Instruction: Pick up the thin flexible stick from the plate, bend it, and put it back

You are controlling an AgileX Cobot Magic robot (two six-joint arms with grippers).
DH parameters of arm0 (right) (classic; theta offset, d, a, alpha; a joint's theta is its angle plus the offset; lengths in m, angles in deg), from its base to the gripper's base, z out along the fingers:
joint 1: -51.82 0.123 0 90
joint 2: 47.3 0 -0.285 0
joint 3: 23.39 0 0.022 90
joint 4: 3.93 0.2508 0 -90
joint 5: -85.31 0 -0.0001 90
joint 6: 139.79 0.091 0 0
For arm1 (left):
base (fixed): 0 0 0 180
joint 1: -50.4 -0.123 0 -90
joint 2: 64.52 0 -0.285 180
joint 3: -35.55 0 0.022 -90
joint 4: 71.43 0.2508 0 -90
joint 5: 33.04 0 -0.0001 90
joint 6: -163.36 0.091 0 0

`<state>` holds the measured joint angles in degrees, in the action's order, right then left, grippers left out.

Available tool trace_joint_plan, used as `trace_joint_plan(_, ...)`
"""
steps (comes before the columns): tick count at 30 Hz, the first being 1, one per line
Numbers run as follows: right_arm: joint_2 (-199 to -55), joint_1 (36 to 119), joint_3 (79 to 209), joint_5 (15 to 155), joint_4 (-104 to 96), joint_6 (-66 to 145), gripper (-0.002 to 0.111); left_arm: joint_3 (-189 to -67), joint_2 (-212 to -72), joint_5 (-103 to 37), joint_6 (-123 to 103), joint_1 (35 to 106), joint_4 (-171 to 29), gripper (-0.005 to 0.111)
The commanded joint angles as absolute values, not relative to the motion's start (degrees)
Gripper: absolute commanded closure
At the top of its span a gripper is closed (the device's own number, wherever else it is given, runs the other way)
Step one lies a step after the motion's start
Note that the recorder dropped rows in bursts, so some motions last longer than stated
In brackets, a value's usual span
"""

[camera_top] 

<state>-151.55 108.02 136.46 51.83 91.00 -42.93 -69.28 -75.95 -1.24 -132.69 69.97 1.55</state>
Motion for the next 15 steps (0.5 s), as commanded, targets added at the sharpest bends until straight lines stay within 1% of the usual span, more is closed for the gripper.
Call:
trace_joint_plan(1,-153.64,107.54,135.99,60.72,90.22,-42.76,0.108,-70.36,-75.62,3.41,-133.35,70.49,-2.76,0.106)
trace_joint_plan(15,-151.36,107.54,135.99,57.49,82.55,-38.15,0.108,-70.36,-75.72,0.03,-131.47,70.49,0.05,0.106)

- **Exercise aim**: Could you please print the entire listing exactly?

- **Result**:
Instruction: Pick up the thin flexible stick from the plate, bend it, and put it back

You are controlling an AgileX Cobot Magic robot (two six-joint arms with grippers).
DH parameters of arm0 (right) (classic; theta offset, d, a, alpha; a joint's theta is its angle plus the offset; lengths in m, angles in deg), from its base to the gripper's base, z out along the fingers:
joint 1: -51.82 0.123 0 90
joint 2: 47.3 0 -0.285 0
joint 3: 23.39 0 0.022 90
joint 4: 3.93 0.2508 0 -90
joint 5: -85.31 0 -0.0001 90
joint 6: 139.79 0.091 0 0
For arm1 (left):
base (fixed): 0 0 0 180
joint 1: -50.4 -0.123 0 -90
joint 2: 64.52 0 -0.285 180
joint 3: -35.55 0 0.022 -90
joint 4: 71.43 0.2508 0 -90
joint 5: 33.04 0 -0.0001 90
joint 6: -163.36 0.091 0 0

`<state>` holds the measured joint angles in degrees, in the action's order, right then left, grippers left out.

Available tool trace_joint_plan, used as `trace_joint_plan(_, ...)`
"""
steps (comes before the columns): tick count at 30 Hz, the first being 1, one per line
Numbers run as follows: right_arm: joint_2 (-199 to -55), joint_1 (36 to 119), joint_3 (79 to 209), joint_5 (15 to 155), joint_4 (-104 to 96), joint_6 (-66 to 145), gripper (-0.002 to 0.111); left_arm: joint_3 (-189 to -67), joint_2 (-212 to -72), joint_5 (-103 to 37), joint_6 (-123 to 103), joint_1 (35 to 106), joint_4 (-171 to 29), gripper (-0.005 to 0.111)
The commanded joint angles as absolute values, not relative to the motion's start (degrees)
Gripper: absolute commanded closure
At the top of its span a gripper is closed (the device's own number, wherever else it is given, runs the other way)
Step one lies a step after the motion's start
Note that the recorder dropped rows in bursts, so some motions last longer than stated
In brackets, a value's usual span
"""

[camera_top] 

<state>-151.55 108.02 136.46 51.83 91.00 -42.93 -69.28 -75.95 -1.24 -132.69 69.97 1.55</state>
Motion for the next 15 steps (0.5 s), as commanded, targets added at the sharpest bends until straight lines stay within 1% of the usual span, more is closed for the gripper.
Call:
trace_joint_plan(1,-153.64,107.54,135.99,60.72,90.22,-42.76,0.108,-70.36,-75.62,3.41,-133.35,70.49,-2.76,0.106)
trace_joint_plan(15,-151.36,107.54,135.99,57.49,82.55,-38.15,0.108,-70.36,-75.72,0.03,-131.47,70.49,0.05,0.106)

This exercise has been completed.